───── Data provided

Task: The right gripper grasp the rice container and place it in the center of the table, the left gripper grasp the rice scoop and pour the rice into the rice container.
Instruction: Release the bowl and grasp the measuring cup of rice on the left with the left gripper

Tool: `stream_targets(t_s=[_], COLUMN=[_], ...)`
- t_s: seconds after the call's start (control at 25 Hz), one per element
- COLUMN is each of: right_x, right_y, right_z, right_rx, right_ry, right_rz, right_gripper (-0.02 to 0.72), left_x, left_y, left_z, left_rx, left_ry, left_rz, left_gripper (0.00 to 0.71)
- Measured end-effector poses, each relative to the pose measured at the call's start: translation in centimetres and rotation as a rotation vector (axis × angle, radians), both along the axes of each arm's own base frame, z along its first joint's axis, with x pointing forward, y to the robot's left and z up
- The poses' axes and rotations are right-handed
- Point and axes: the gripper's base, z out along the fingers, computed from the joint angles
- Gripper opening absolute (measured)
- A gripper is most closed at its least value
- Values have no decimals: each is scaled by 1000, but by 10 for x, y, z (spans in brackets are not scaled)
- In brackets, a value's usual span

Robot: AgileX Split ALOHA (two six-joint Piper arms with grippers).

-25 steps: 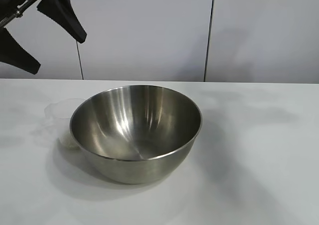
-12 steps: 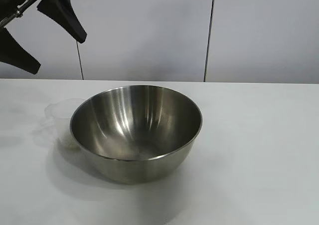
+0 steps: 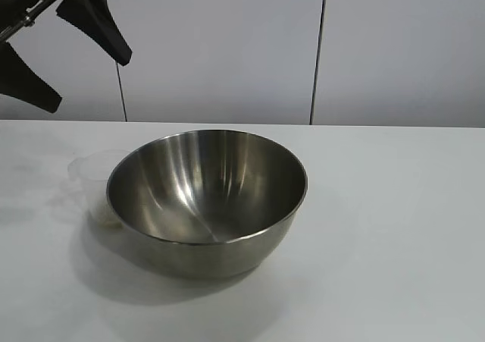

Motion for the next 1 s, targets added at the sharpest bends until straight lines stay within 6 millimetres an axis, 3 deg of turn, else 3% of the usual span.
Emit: stream_targets(t_s=[0.28,0.44,0.72,1.0], right_x=[-1,6,11,24], right_y=[-3,-5,-8,-9], right_z=[-95,-137,-185,-213], right_rx=[33,80,82,91], right_ry=[119,157,164,254], right_rz=[-45,-80,-114,-126], right_gripper=[502,502,502,502], left_x=[0,0,0,0], left_y=[0,0,0,0], left_z=[0,0,0,0], left_rx=[0,0,0,0], left_ry=[0,0,0,0], left_rz=[0,0,0,0], left_gripper=[694,694,694,694])
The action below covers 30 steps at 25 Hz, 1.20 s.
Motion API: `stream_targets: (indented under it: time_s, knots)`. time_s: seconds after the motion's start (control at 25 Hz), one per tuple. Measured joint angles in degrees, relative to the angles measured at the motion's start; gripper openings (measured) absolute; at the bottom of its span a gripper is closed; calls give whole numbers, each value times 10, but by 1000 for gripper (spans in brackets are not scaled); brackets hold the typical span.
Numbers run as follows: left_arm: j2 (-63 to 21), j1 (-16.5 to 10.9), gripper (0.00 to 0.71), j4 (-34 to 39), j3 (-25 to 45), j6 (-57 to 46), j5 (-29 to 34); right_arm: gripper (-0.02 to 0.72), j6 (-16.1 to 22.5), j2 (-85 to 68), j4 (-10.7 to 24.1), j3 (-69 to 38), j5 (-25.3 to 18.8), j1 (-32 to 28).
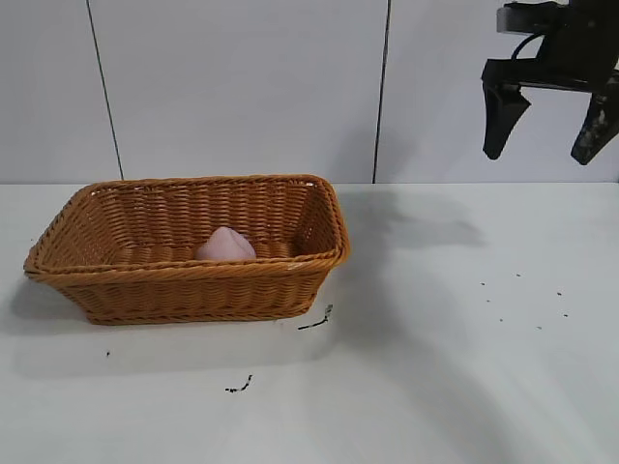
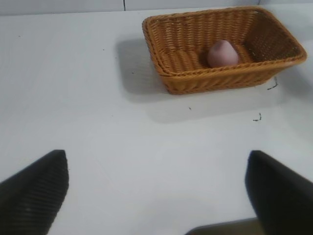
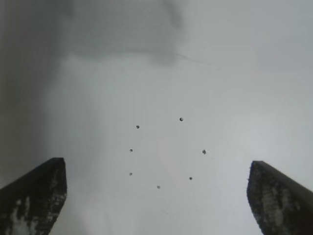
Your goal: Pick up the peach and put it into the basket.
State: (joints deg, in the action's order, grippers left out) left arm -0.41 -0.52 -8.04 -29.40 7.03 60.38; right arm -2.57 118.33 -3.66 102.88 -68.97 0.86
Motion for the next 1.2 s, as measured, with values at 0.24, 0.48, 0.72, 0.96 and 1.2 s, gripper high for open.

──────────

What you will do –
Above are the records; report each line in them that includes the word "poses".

Final answer –
- Measured end-effector poses, each relative to the pose measured at the call's start: translation in centimetres and rotation as a rotation vector (axis × angle, radians), both along the axes of each arm's own base frame, z along its first joint's axis, with x pointing forward, y to the robot's left and z up
- The poses' axes and rotations are right-handed

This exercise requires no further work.